_TASK BRIEF:_ Repeat every entry word for word, skipping the pictures.

_Dataset entries:_
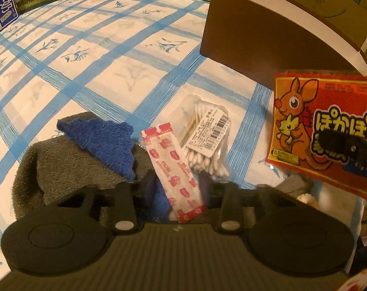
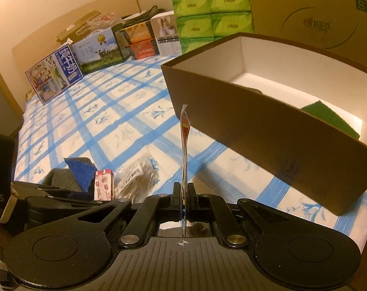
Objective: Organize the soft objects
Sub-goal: 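Grasp the red-and-white bandage strip with the left tool and lift it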
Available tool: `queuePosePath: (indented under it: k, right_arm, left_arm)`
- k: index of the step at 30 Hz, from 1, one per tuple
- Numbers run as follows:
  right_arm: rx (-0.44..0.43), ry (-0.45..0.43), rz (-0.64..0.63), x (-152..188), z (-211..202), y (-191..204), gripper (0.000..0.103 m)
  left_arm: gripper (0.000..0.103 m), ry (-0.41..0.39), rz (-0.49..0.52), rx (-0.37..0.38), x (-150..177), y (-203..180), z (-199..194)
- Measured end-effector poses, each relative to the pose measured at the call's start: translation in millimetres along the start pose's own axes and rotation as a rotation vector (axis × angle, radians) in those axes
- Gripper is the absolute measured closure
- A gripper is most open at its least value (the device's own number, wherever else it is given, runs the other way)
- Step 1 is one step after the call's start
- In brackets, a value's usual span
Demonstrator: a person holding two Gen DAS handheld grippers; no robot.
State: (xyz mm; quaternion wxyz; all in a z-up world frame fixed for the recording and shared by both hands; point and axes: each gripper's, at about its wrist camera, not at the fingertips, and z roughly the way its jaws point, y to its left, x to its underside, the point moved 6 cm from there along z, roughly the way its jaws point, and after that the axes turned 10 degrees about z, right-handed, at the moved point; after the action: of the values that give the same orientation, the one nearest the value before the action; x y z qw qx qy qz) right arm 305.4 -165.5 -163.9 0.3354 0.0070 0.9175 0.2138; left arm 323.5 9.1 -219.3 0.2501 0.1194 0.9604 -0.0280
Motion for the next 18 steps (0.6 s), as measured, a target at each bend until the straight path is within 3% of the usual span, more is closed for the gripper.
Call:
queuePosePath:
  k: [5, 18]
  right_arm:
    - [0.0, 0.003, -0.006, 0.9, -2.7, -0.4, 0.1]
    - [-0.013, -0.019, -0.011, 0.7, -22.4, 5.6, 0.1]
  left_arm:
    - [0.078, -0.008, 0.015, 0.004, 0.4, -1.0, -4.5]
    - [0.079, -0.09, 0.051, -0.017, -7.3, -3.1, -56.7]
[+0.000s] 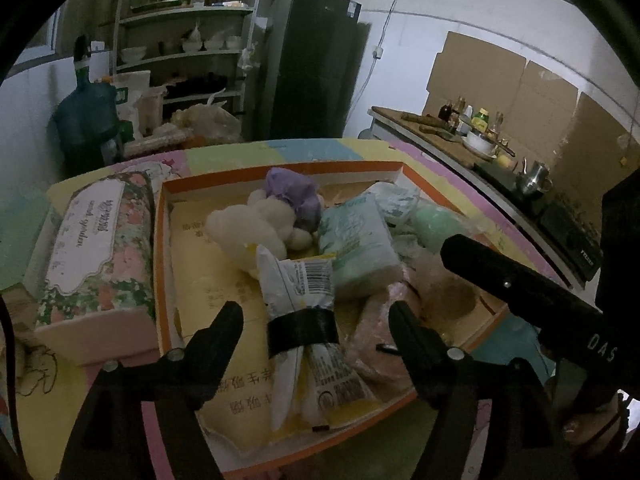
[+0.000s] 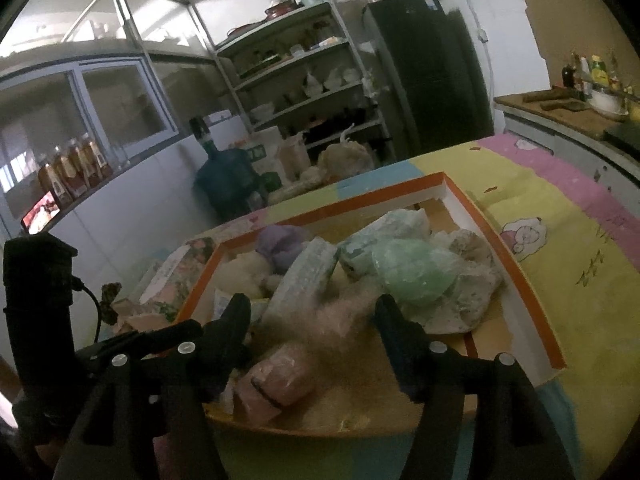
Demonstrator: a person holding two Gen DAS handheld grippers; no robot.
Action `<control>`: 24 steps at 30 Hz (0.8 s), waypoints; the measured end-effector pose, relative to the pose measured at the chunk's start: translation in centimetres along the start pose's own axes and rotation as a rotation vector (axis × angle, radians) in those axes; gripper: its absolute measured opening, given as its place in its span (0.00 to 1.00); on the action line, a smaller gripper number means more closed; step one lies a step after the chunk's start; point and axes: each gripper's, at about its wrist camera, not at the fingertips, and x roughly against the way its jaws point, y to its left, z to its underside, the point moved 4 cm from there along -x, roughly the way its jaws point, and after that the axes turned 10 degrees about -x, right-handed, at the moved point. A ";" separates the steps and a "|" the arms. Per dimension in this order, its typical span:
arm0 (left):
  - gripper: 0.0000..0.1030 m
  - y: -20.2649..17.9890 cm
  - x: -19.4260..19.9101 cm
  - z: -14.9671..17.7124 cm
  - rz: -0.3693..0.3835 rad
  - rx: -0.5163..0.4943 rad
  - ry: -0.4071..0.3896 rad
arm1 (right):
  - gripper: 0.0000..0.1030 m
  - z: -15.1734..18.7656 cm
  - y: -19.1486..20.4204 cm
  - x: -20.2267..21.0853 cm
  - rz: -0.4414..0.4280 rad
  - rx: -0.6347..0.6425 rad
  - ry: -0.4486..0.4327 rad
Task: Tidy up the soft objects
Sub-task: 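Withdraw the open left tool from the box back toward the table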
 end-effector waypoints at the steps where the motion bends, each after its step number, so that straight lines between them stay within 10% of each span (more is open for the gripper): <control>1: 0.74 0.0 0.2 0.0 -0.004 -0.002 -0.005 | 0.66 0.0 0.0 0.1 0.000 0.000 -0.003; 24: 0.79 -0.3 4.2 0.5 -0.037 0.000 -0.078 | 0.66 0.4 2.0 3.3 -0.012 0.035 -0.045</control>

_SOLVED PROBLEM:_
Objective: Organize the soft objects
Sub-goal: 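Grasp the red-and-white bandage strip with the left tool and lift it
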Available tool: `queuePosePath: (indented under it: k, right_arm, left_arm)`
- k: index of the step at 30 Hz, from 1, one per tuple
- Numbers run as follows:
  right_arm: rx (-0.44..0.43), ry (-0.45..0.43), rz (-0.64..0.63), x (-152..188), z (-211..202), y (-191..204), gripper (0.000..0.103 m)
  left_arm: gripper (0.000..0.103 m), ry (-0.41..0.39), rz (-0.49..0.52), rx (-0.37..0.38), x (-150..177), y (-203..180), z (-199..194)
- Measured end-effector poses, each relative to the pose measured at the call's start: translation in millimetres along the start pose's own axes and rotation as a rotation vector (axis × angle, radians) in those axes
- Gripper is the absolute measured closure
- A gripper is most open at its least value (the device's own number, wherever else it is given, runs the other way)
- Step 1 is one step after the call's start
- In brackets, a value's usual span
Demonstrator: a person holding two Gen DAS handheld grippers; no robot.
State: (xyz mm; quaternion wxyz; all in a z-up world frame fixed for the recording and shared by both hands; point and axes: each gripper's, at about its wrist camera, not at the fingertips, and z roughly the way its jaws point, y to its left, x to its underside, the point moved 6 cm from there along z, roughly the way its jaws point, and after that the axes turned 10 degrees about z, right-handed, at the moved point; after the action: of the values that give the same orientation, the one nearest the value before the action; x y z qw qx qy qz) right arm 305.4 -165.5 -163.9 0.3354 0.0070 0.9175 0.2138; left arm 323.5 9.1 -219.3 0.2501 0.1194 0.9604 -0.0280
Motion for the next 18 steps (0.6 s), as measured, a target at each bend until the straight path is within 3% of the usual span, more is closed for the gripper.
Call:
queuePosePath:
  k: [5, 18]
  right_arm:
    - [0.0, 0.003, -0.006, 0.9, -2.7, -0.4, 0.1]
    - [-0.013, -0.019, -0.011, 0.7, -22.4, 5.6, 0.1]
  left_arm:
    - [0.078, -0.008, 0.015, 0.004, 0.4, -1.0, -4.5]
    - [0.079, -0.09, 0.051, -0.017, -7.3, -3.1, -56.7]
[+0.000s] 
[+0.000s] 
Demonstrator: a person holding two Gen DAS handheld grippers; no robot.
Action `<control>`: 24 steps at 30 Hz (0.8 s), waypoints; the measured end-effector pose, relative to the pose measured at the chunk's start: translation in centimetres along the start pose's own axes and rotation as a rotation vector (axis × angle, radians) in those axes; gripper: its absolute measured opening, given as its place in its span (0.00 to 1.00); on the action line, a smaller gripper number means more closed; step one lies a step after the chunk's start; point and axes: each gripper's, at about its wrist camera, not at the fingertips, and x roughly against the way its jaws point, y to its left, z to its underside, the point moved 4 cm from there along -x, roughly the way its jaws point, and after that the axes turned 10 degrees about -x, right-handed, at the moved point. A ";" separates the steps and a "|" the arms. Per dimension in this order, its typical span:
arm0 (left):
  - gripper: 0.0000..0.1030 m
  - y: -20.2649..17.9890 cm
  - x: -19.4260..19.9101 cm
  - z: -14.9671..17.7124 cm
  - rz: -0.3693..0.3835 rad
  - rx: -0.5163..0.4943 rad
  - ry: -0.4071..0.3896 rad
arm1 (right):
  - gripper: 0.0000..0.1030 m
  - z: -15.1734..18.7656 cm
  - y: -19.1486..20.4204 cm
  - x: -20.2267..21.0853 cm
  - rz: -0.4414..0.4280 rad
  - rx: -0.6347..0.6425 rad
  - ry: -0.4486..0.4327 rad
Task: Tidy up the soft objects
Sub-task: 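Withdraw the open left tool from the box back toward the table
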 end-effector waypoints at the steps where the motion bends, each after its step number, so that straight lines between them stay within 10% of each span (more is open for the gripper): <control>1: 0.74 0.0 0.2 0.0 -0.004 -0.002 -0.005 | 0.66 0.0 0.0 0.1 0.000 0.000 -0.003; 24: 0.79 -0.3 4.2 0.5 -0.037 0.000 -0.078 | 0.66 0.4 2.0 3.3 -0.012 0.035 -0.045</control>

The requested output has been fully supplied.